Work instructions: Search the records for the string "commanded", then copy each line that has it.

[Entries taken from a collection]
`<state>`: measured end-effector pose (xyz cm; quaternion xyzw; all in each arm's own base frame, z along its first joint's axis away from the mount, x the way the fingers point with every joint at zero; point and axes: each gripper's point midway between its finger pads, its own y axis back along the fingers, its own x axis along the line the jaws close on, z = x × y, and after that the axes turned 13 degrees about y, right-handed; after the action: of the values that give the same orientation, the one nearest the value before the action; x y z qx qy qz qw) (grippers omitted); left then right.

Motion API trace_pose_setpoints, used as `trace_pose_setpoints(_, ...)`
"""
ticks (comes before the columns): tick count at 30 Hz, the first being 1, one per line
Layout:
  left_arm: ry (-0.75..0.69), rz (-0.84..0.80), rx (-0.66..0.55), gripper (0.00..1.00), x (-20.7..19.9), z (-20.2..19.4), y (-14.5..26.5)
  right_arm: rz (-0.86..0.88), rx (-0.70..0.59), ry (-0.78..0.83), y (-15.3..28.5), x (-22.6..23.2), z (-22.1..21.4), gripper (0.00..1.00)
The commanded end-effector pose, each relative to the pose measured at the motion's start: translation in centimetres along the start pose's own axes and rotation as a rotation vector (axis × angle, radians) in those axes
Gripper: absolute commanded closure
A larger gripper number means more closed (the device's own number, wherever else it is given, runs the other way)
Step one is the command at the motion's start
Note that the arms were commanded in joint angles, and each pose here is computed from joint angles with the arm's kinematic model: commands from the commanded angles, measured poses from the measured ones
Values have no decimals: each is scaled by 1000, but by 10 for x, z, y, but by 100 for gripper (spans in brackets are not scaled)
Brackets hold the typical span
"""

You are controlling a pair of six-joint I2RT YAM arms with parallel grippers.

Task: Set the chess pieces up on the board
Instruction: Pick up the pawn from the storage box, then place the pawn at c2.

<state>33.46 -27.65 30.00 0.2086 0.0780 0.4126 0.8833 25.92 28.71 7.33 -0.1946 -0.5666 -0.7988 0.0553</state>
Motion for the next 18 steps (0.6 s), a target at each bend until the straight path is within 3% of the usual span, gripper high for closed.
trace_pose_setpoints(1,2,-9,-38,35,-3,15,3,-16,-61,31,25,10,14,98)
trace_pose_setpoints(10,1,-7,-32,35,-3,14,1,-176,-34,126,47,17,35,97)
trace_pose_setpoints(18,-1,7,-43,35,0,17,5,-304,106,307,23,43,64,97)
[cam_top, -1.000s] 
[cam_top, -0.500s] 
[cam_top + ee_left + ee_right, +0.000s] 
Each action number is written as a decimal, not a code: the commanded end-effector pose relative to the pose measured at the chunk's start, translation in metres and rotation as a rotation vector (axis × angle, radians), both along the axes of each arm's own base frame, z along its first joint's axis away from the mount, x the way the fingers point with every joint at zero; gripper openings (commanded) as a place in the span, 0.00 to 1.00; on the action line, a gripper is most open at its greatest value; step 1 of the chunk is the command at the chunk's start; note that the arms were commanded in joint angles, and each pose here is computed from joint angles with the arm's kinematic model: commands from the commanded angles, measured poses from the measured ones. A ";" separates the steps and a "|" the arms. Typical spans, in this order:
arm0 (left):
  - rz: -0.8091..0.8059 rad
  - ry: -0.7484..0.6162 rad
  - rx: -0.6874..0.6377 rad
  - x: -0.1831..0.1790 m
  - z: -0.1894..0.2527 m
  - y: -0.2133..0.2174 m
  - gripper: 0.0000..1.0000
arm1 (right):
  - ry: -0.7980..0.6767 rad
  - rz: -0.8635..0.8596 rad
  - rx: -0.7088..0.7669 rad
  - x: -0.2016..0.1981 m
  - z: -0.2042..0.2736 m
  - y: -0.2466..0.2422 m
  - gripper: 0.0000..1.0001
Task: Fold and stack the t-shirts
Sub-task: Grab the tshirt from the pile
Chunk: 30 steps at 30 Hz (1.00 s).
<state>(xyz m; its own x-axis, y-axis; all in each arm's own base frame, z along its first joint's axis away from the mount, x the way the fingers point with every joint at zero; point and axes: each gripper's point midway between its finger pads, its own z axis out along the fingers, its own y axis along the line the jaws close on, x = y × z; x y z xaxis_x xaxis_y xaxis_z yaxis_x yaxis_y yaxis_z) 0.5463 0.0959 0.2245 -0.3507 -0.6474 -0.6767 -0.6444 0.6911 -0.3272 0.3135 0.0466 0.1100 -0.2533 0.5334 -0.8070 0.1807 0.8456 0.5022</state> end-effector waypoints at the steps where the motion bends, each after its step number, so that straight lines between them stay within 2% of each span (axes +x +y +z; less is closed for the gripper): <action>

Worked solution:
The commanded end-effector pose, each relative to the pose measured at the motion's start: translation in centimetres along the start pose's own axes and rotation as a rotation vector (axis × angle, radians) in those axes
Gripper: absolute commanded closure
Note that the arms were commanded in joint angles, and each pose here is computed from joint angles with the arm's kinematic model: commands from the commanded angles, measured poses from the measured ones
Each action number is written as a decimal, not a code: the commanded end-effector pose relative to the pose measured at the chunk's start, translation in metres and rotation as a rotation vector (axis × angle, radians), both along the axes of each arm's own base frame, z along its first joint's axis away from the mount, x the way the fingers point with every joint at zero; gripper openings (commanded) as a place in the span, 0.00 to 1.00; on the action line, a gripper is most open at its greatest value; step 1 of the chunk is the command at the chunk's start; note that the arms were commanded in joint angles, and each pose here is computed from joint angles with the arm's kinematic model: commands from the commanded angles, measured poses from the measured ones. A ";" separates the steps and a "|" the arms. Typical spans, in this order:

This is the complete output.